YOUR GOAL
In the material below, the lines from the one containing "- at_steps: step" through the one containing "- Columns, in" are to be given again exactly, ends included, and no others.

(INFORMATION SHOWN begins)

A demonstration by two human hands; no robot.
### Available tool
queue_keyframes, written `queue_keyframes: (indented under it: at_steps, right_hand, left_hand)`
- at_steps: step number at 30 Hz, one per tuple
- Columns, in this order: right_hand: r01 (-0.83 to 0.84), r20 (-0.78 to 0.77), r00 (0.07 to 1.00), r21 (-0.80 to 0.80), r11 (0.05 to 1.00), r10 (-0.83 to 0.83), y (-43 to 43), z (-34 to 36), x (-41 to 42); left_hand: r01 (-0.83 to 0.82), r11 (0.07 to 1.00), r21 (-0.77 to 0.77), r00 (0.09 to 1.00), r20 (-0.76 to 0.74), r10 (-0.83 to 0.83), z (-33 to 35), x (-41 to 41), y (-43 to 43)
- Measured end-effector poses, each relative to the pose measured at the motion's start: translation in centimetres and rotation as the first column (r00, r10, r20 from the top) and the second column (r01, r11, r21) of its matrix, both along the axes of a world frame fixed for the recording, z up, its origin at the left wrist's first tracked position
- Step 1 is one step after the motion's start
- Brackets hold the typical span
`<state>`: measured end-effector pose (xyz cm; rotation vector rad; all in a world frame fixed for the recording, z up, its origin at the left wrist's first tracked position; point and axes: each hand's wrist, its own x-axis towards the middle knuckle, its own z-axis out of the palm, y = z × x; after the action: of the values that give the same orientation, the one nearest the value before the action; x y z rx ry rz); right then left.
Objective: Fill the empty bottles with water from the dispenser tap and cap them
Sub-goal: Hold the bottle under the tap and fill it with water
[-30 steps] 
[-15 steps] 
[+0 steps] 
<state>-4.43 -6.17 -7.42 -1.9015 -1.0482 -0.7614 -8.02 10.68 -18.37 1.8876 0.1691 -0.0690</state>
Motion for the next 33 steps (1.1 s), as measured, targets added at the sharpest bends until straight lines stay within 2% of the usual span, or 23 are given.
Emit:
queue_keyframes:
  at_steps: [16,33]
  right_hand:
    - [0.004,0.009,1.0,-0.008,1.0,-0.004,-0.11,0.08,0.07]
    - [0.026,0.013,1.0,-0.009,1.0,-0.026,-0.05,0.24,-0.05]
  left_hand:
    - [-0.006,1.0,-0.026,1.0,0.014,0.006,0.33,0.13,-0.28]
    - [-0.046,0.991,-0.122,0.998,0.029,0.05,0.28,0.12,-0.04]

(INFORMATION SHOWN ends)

TASK RESPONSE
- at_steps: step number at 30 Hz, one per tuple
- Columns, in this order: right_hand: r01 (-0.83 to 0.84), r20 (-0.78 to 0.77), r00 (0.07 to 1.00), r21 (-0.80 to 0.80), r11 (0.05 to 1.00), r10 (-0.83 to 0.83), y (-43 to 43), z (-34 to 36), x (-41 to 42); left_hand: r01 (-0.83 to 0.82), r11 (0.07 to 1.00), r21 (-0.77 to 0.77), r00 (0.09 to 1.00), r20 (-0.76 to 0.74), r10 (-0.83 to 0.83), z (-33 to 35), x (-41 to 41), y (-43 to 43)

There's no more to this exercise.